_WORK ORDER_
Give back exactly the lines of the material below, starting with the line with "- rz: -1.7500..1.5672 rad" and going on through the line with "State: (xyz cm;".

_GIVEN DATA_
☆ ☆ ☆ ☆ ☆
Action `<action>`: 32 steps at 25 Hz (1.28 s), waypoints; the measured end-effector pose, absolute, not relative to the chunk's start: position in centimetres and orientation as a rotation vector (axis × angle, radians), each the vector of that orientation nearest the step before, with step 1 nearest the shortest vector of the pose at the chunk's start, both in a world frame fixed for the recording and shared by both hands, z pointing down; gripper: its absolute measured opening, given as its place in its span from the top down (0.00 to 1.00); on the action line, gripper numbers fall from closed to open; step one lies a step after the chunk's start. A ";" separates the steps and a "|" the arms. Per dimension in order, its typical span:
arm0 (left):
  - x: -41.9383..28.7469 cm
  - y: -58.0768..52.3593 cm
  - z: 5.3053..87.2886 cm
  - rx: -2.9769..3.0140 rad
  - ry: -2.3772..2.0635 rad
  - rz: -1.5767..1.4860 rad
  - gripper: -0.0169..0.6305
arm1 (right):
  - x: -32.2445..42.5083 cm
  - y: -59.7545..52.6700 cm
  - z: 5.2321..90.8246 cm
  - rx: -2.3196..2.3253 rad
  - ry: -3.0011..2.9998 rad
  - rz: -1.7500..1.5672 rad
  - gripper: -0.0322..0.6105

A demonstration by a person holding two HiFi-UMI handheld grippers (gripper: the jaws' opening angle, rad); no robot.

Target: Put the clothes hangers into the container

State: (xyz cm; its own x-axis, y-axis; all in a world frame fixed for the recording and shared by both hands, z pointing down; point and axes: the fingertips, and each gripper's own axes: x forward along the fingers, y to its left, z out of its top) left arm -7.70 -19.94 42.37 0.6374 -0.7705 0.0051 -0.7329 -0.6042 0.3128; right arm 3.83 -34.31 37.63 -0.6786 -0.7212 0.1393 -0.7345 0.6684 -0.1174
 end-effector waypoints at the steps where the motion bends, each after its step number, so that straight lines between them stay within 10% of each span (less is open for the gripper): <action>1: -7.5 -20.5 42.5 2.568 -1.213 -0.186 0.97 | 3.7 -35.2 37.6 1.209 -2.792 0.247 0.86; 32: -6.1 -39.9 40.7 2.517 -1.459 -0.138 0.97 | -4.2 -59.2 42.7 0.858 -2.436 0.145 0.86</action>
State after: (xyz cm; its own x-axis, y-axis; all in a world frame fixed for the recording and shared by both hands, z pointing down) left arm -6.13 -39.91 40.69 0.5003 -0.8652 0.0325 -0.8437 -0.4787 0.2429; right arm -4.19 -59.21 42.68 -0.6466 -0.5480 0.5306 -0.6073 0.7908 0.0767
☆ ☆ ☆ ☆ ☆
_SOLUTION TO THE EXERCISE_
  - rz: -1.7500..1.5672 rad
  - gripper: -0.0322..0.6105

A demonstration by a person holding two HiFi-UMI handheld grippers (gripper: the jaws' opening angle, rad); no robot.

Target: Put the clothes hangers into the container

State: (xyz cm; its own x-axis, y-axis; all in a world frame fixed for the recording and shared by both hands, z pointing down; point and axes: the fingertips, and each gripper's own axes: x forward along the fingers, y to its left, z out of its top) left arm -7.70 -19.94 42.37 0.6374 -0.7705 0.0051 -0.7329 -0.6042 0.3128; right arm 3.83 -34.31 37.63 -0.6786 -0.7212 0.1393 -0.7345 0.6684 -0.1174

Besides this answer, the exercise requires nothing else.